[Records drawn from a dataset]
--------------------------------------------------

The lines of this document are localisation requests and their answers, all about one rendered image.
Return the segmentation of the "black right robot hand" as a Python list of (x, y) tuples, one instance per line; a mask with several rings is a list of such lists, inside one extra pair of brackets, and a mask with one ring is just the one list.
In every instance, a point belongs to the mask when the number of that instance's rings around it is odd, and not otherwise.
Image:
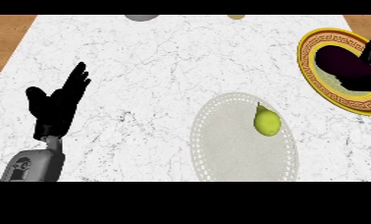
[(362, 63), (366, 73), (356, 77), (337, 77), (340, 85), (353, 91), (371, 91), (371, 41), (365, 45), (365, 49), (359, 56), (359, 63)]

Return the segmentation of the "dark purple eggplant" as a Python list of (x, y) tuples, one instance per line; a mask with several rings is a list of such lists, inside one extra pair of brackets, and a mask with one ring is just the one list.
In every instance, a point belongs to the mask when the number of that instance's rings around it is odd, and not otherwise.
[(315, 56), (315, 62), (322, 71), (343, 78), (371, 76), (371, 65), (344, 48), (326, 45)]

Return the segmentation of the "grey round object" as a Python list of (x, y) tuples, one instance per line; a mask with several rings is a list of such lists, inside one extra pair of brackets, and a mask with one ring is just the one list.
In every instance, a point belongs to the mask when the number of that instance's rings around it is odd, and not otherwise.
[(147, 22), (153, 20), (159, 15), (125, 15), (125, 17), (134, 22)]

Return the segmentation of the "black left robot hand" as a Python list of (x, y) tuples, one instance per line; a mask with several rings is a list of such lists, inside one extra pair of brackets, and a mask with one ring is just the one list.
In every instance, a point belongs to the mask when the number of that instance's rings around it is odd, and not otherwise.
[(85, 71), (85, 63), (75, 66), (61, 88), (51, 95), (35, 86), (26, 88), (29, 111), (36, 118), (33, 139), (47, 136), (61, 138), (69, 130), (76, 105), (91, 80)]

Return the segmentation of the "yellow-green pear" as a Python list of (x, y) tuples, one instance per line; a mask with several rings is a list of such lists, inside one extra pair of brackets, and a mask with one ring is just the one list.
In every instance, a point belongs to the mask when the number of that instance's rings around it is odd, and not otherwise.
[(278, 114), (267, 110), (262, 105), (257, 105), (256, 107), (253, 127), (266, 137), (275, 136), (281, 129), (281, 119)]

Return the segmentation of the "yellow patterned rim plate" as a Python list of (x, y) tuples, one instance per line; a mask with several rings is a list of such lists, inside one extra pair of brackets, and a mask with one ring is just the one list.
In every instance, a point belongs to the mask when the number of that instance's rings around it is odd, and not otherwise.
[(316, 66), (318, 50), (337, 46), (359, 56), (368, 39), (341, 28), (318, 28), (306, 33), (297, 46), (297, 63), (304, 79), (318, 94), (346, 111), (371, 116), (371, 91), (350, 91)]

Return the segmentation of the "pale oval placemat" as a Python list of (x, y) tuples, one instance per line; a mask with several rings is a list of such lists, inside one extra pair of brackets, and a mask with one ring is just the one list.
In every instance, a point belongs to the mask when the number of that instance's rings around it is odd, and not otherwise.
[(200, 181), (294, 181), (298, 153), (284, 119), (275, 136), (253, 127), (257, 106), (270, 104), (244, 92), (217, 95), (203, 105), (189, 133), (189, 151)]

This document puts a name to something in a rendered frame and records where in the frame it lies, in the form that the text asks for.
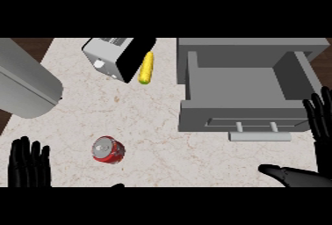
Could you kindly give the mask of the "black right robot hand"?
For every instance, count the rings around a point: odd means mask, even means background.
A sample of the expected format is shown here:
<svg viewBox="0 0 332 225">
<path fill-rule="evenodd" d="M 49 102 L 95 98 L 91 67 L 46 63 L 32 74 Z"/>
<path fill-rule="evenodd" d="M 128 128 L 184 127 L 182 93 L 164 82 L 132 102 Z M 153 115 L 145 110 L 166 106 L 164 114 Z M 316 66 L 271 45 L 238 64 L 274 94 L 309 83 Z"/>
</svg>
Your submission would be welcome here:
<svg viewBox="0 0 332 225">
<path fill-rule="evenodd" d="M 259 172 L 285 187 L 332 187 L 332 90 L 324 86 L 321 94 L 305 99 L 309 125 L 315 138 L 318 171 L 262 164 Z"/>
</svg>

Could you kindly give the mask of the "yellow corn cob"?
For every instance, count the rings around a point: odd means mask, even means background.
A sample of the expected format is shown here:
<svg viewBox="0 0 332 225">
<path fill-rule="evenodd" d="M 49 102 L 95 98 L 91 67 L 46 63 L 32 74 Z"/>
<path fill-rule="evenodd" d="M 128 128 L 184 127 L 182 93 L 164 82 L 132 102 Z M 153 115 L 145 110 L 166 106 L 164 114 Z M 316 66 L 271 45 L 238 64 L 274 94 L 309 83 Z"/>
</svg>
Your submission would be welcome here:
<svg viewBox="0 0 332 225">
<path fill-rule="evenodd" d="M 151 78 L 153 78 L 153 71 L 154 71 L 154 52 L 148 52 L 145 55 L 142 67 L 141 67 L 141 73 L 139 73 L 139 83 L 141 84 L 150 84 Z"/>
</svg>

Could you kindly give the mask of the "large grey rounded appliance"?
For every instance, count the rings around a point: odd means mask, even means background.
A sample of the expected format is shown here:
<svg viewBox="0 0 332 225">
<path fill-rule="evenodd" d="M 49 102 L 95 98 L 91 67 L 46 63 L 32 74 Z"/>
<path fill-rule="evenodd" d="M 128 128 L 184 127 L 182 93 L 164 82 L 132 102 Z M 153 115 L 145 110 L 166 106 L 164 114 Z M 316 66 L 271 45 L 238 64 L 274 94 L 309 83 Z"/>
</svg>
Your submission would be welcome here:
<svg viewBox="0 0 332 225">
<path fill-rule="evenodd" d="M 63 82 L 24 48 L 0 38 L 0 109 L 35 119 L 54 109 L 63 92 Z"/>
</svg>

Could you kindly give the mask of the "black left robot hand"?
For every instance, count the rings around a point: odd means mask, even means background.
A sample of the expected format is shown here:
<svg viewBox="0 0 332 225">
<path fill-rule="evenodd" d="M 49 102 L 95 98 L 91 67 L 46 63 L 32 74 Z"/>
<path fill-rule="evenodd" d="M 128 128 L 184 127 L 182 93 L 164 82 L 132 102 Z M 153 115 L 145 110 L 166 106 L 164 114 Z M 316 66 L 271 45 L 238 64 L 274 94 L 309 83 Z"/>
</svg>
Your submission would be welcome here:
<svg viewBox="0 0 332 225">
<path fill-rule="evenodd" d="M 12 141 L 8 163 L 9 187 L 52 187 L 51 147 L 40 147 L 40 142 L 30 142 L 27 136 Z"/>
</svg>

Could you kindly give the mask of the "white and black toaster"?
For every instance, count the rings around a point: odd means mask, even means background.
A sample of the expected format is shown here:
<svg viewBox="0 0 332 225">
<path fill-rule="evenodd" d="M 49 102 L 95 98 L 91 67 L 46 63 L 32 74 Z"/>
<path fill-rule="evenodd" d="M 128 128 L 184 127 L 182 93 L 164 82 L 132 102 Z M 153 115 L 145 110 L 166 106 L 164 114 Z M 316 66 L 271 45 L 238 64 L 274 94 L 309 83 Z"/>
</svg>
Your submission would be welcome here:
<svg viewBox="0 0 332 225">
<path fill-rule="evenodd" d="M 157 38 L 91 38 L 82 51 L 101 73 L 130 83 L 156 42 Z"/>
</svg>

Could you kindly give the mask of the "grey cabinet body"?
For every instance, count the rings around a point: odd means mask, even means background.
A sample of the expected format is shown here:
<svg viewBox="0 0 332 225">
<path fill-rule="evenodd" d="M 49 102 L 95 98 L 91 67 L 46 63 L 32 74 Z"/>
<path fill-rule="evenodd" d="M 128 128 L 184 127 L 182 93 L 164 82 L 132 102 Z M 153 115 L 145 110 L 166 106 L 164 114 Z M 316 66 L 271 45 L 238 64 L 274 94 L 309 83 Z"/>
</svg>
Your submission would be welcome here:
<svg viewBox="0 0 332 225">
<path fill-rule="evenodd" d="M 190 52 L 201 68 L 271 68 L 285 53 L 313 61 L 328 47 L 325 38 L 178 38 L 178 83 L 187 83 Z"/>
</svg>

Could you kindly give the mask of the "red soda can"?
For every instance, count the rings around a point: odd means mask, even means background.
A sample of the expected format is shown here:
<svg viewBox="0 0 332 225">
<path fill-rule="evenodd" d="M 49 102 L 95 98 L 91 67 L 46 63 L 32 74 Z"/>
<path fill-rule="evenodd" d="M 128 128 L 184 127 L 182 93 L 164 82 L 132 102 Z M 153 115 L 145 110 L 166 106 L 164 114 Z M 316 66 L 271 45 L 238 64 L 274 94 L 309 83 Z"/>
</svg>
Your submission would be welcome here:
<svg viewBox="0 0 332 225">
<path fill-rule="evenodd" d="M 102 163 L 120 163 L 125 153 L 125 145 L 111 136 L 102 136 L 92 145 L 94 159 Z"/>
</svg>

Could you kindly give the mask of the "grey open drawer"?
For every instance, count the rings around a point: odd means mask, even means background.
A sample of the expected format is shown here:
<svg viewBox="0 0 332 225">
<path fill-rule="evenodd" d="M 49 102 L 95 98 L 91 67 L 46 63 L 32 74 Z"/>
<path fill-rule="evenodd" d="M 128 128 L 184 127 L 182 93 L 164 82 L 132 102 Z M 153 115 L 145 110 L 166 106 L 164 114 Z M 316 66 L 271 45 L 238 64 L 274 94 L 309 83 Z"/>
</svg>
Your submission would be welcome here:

--------------------------------------------------

- **Problem statement**: In the entries above, find every line holding the word "robot" and copy it out.

- **Task solution**:
Return the segmentation of the "black right robot hand" as a Python list of (x, y) tuples, one instance per line; a mask with several rings is a list of such lists, inside one extra pair of brackets, and a mask with one ring is just the one list.
Return the segmentation of the "black left robot hand" as a Python list of (x, y) tuples, one instance per line; a mask with several rings is a list of such lists, inside one extra pair of brackets, and a mask with one ring is just the one list.
Could you kindly give the mask of the "black right robot hand"?
Could you kindly give the mask of the "black left robot hand"?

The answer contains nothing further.